**TASK**
Begin at the line containing "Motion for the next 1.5" and end at the final line of the entries. Please reproduce those lines exactly.

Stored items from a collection
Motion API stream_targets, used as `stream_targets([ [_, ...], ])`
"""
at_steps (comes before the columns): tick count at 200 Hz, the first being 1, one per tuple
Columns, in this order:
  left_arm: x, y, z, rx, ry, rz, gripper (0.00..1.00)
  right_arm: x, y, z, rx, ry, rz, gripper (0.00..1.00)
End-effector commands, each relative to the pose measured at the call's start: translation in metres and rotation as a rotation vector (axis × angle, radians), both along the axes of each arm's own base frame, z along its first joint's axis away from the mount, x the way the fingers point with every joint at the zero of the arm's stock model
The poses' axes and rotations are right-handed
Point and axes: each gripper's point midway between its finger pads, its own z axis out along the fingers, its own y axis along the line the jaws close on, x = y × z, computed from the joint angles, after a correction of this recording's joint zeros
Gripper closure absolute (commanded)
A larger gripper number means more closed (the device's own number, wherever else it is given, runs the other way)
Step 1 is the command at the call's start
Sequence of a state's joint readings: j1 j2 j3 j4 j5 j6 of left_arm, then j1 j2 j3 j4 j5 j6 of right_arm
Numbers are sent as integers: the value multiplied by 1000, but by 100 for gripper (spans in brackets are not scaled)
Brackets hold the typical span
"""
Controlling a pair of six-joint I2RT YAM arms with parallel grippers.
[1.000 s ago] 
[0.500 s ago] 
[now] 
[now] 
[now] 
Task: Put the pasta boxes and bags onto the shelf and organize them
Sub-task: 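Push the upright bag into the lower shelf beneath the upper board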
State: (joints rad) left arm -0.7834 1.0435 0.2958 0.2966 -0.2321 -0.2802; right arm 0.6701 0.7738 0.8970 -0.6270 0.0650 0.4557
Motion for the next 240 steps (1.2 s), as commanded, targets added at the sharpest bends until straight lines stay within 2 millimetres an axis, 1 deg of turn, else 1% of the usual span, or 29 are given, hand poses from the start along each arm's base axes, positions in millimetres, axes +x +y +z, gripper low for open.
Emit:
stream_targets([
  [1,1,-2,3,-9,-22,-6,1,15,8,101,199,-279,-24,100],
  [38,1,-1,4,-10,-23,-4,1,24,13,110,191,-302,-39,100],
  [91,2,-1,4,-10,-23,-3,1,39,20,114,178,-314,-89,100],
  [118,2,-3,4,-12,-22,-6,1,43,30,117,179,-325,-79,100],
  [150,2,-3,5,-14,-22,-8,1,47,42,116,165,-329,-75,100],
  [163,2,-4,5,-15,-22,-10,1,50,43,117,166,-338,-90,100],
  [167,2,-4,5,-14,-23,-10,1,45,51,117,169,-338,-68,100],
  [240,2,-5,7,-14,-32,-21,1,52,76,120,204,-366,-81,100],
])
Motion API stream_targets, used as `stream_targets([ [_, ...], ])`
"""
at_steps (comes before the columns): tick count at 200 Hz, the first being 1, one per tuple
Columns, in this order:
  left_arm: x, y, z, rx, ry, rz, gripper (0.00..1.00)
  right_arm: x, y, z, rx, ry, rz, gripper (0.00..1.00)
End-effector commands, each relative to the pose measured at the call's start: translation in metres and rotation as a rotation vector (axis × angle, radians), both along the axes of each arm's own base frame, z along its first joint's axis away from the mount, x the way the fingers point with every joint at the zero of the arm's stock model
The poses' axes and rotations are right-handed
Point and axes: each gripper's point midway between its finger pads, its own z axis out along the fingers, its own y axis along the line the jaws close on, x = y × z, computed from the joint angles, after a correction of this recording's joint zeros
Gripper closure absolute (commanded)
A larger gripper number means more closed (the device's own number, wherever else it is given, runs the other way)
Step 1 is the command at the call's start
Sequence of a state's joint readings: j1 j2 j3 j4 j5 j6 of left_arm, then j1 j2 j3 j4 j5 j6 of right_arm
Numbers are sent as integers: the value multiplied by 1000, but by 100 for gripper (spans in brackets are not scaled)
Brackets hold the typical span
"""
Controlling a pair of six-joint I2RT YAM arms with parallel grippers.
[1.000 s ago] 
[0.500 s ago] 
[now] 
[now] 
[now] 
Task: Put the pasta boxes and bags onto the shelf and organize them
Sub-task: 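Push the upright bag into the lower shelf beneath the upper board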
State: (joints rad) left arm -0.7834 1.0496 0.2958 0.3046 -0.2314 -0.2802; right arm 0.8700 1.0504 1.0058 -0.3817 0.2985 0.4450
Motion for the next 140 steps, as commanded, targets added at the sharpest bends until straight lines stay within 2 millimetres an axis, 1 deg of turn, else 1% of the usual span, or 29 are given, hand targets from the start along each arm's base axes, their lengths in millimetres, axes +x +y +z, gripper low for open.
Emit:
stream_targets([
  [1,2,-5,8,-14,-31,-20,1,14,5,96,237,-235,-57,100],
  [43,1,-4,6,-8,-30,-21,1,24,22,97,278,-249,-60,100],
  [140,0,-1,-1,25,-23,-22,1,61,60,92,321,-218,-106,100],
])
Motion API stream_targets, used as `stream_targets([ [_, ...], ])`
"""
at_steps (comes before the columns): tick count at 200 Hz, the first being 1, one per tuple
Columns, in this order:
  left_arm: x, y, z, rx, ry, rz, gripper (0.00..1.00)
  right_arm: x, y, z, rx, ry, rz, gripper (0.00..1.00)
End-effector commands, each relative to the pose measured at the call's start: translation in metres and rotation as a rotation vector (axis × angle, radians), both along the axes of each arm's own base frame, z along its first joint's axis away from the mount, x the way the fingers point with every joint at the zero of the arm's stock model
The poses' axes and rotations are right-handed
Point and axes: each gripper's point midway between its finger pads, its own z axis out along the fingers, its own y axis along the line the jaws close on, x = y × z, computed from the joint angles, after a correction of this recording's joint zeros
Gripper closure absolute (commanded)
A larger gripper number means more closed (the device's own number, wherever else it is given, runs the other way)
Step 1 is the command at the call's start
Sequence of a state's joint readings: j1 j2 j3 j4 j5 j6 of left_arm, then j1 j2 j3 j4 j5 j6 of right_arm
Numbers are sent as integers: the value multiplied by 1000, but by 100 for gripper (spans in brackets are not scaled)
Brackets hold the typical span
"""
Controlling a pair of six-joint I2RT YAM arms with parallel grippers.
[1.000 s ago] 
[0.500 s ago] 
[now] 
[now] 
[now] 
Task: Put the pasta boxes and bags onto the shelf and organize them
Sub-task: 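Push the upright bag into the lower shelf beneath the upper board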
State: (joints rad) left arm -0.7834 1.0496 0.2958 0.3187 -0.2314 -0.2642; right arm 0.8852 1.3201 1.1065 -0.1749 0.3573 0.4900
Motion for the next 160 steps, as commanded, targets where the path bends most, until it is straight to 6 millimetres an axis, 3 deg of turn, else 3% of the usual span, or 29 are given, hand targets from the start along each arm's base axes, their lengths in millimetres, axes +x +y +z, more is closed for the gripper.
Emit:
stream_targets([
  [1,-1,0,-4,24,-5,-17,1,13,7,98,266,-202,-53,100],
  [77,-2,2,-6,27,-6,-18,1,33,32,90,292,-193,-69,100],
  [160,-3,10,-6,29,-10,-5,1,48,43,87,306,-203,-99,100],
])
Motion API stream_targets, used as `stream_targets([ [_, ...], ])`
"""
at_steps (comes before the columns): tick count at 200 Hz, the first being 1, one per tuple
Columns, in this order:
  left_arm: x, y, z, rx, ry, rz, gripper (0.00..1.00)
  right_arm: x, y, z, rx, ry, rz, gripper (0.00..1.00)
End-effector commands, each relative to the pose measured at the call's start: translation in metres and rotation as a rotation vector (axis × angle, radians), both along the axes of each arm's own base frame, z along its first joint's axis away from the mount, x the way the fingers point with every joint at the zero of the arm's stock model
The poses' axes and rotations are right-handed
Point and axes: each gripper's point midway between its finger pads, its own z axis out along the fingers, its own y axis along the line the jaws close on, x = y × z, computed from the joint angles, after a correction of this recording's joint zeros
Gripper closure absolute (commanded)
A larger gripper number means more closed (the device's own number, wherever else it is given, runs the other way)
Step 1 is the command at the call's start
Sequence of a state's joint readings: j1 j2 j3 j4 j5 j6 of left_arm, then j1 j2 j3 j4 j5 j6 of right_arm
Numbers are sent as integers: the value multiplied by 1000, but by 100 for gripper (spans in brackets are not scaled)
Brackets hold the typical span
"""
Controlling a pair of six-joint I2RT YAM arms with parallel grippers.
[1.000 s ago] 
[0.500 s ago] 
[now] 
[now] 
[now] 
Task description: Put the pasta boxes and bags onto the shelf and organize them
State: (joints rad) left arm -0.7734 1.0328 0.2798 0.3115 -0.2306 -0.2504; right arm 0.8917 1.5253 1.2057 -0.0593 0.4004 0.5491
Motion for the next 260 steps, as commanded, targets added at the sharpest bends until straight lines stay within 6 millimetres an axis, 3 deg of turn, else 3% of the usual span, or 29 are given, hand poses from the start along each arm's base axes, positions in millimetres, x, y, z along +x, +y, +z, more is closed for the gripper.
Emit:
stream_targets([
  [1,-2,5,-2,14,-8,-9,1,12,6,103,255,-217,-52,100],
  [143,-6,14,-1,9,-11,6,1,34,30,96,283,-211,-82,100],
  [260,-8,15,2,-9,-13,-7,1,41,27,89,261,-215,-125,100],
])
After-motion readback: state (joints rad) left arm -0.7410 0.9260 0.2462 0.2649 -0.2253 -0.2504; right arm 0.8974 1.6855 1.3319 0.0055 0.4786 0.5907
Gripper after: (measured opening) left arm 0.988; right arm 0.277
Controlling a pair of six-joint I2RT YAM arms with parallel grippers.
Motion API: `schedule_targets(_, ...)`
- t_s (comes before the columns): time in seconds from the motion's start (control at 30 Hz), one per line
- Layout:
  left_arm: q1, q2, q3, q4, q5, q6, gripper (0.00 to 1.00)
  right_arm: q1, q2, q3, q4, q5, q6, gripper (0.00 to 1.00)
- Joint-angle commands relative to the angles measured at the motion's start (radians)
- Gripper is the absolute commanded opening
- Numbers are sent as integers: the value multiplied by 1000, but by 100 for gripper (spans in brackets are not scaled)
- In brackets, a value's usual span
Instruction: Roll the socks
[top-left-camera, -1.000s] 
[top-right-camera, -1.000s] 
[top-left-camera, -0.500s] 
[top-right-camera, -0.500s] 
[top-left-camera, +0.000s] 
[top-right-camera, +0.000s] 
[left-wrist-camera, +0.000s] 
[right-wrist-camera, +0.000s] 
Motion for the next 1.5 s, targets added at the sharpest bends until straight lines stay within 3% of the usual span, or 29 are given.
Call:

**ANSWER SECTION**
Motion for the next 1.5 s, targets added at the sharpest bends until straight lines stay within 3% of the usual span, or 29 are given.
Call:

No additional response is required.